Retraining from scratch yields worse results

Question

Retraining from scratch yields worse results

nkcr opened this issue 6 years ago · 5 comments

Hello,

As written in the paper (2.2 Deriving Architectures) I tried to re-retrain from scratch the best derived model, but it surprisingly gives worse result when I retrain it from scratch than if I would keep the original (shared) weights.
I expected training the best model (dag) from scratch to be faster and eventually have a better perplexity, but it's not the case.

I do the following:

Launch ENAS with the --load_path argument, which loads a previous run, and the --mode test, which will call a custom test method inside the trainer class
(In the test method) I reset the shared weights with self.shared.reset_parameters()
I derive the best model (dag)
Then I train this model from scratch, iterating over the train set for N epochs (like in the train_shared method)

The following picture shows the loss and ppl during the "normal" training (first slope) and after reseting the shared weights (second slope). The second slope only trains the same best model (dag).

Has anyone any idea about why resetting the shared weight and re-training from scratch is so bad?

Answer 1 · 2018-10-30T15:49:41.000Z

Just to make sure I'm understanding: when you say first slope you're referring to the part of the graph from 0 to 60.00K on the x axis? And the 2nd slope starts at 80.00k? So you did the self.shared.reset_parameters() at 60.00K, correct?

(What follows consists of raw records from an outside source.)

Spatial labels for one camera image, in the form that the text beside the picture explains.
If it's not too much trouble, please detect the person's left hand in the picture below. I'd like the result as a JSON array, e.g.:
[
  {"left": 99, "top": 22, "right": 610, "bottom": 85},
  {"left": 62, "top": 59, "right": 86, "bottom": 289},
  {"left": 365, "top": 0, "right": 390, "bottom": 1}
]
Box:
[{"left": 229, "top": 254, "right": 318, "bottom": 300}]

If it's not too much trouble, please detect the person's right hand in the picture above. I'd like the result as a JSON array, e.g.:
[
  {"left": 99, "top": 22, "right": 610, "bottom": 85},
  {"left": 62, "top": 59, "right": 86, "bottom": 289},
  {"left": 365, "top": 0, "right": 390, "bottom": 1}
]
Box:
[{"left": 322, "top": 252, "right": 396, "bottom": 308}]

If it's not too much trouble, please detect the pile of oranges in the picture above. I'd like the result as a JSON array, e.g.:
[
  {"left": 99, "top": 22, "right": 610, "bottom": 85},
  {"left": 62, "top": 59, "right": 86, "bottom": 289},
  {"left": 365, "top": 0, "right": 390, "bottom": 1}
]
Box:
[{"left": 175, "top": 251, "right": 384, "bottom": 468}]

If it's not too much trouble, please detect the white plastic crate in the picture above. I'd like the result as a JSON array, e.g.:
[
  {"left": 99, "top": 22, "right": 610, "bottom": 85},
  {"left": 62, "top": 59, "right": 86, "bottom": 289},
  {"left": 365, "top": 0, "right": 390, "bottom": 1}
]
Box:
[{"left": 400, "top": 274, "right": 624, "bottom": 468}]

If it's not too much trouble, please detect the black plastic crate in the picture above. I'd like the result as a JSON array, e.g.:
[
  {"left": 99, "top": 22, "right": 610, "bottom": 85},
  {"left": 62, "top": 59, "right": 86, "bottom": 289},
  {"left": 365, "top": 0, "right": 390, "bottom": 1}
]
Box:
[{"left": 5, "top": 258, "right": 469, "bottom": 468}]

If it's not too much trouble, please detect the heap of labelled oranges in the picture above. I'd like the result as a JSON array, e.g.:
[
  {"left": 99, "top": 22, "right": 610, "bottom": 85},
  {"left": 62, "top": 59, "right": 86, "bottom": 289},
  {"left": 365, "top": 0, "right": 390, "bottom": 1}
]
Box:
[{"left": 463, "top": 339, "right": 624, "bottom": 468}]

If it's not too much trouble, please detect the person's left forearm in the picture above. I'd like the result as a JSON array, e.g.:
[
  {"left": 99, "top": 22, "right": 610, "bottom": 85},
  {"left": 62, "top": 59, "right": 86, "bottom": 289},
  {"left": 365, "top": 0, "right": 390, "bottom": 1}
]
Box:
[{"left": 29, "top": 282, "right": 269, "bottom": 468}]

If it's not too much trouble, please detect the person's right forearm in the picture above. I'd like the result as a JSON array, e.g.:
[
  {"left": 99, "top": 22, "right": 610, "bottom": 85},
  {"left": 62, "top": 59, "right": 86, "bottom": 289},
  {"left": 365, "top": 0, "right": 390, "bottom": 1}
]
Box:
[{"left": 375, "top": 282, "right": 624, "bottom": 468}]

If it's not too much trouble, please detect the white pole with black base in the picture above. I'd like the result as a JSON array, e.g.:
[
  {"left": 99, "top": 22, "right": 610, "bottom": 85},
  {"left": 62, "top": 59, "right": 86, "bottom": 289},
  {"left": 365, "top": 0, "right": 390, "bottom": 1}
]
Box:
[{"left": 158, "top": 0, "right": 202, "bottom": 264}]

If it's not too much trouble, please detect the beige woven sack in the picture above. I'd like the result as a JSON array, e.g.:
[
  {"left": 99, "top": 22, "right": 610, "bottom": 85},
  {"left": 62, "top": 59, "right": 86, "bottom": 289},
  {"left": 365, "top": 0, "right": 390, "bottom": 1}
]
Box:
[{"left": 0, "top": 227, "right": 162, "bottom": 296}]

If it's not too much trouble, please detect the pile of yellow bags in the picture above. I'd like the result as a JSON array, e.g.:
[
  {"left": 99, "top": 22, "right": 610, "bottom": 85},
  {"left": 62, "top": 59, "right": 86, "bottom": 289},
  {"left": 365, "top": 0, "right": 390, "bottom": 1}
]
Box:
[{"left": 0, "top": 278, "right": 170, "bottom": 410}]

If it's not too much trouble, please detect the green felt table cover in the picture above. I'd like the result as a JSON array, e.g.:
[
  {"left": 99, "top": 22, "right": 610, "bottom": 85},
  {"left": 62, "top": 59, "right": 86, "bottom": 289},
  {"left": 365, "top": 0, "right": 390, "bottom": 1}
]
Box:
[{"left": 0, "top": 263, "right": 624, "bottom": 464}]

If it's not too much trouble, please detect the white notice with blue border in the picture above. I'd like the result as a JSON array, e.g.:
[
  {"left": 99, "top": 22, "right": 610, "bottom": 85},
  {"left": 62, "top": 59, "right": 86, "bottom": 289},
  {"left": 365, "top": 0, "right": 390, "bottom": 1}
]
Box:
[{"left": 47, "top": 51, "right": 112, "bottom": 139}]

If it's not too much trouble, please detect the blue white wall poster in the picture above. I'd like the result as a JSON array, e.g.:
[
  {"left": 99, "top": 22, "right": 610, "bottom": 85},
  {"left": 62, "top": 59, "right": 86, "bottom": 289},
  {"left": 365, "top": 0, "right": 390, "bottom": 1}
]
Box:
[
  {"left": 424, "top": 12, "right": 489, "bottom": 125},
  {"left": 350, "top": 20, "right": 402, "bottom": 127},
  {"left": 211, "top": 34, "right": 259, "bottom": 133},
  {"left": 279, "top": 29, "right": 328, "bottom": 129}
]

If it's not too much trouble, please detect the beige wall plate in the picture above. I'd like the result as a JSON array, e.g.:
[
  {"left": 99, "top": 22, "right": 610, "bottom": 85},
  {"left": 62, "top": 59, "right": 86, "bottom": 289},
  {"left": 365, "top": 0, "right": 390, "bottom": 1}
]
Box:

I guess I'm not too surprised at this result. There's very little information in the paper about this retraining step - it's all in section 2.2 under Deriving Architectures: "We then take only the model with the highest reward to re-train from scratch" - AFAICT that's it, that's the whole description of the retraining step. If you look at the Tensorflow enas implementation from the paper authors (https://github.com/melodyguan/enas) you'll see that there are two scripts: ptb_search.sh and ptb_final.sh. The latter script is used to retrain the best found dag (and in fact they've hard-coded the best found dag to be exactly the one found in the paper). Doing a comparison between them I notice that several parameters are different between the two: The lstm_hidden_size is 720 in ptb_search.sh while it's 748 in ptb_final.sh, for example, and the parameters related to learning rate are very different as well. Perhaps you could try retraining using their parameter values from the ptb_final.sh?

Answer 2 · 2018-10-31T08:40:18.000Z

Yes, correct. The second part starts at around 80k.

Interesting, I will try to use the same parameters and compare the results, thanks for the suggestion.

Answer 3 · 2018-11-06T10:31:07.000Z

#35 Provides a way to train a single, given, dag

Answer 4 · 2018-11-19T19:52:32.000Z

@nkcr were you able to better results with the parameters from the TF code?

Answer 5 · 2018-11-19T20:16:44.000Z

No, not really. I didn't investigate much but with a quick matching from the tensorflow implementation I got worse results.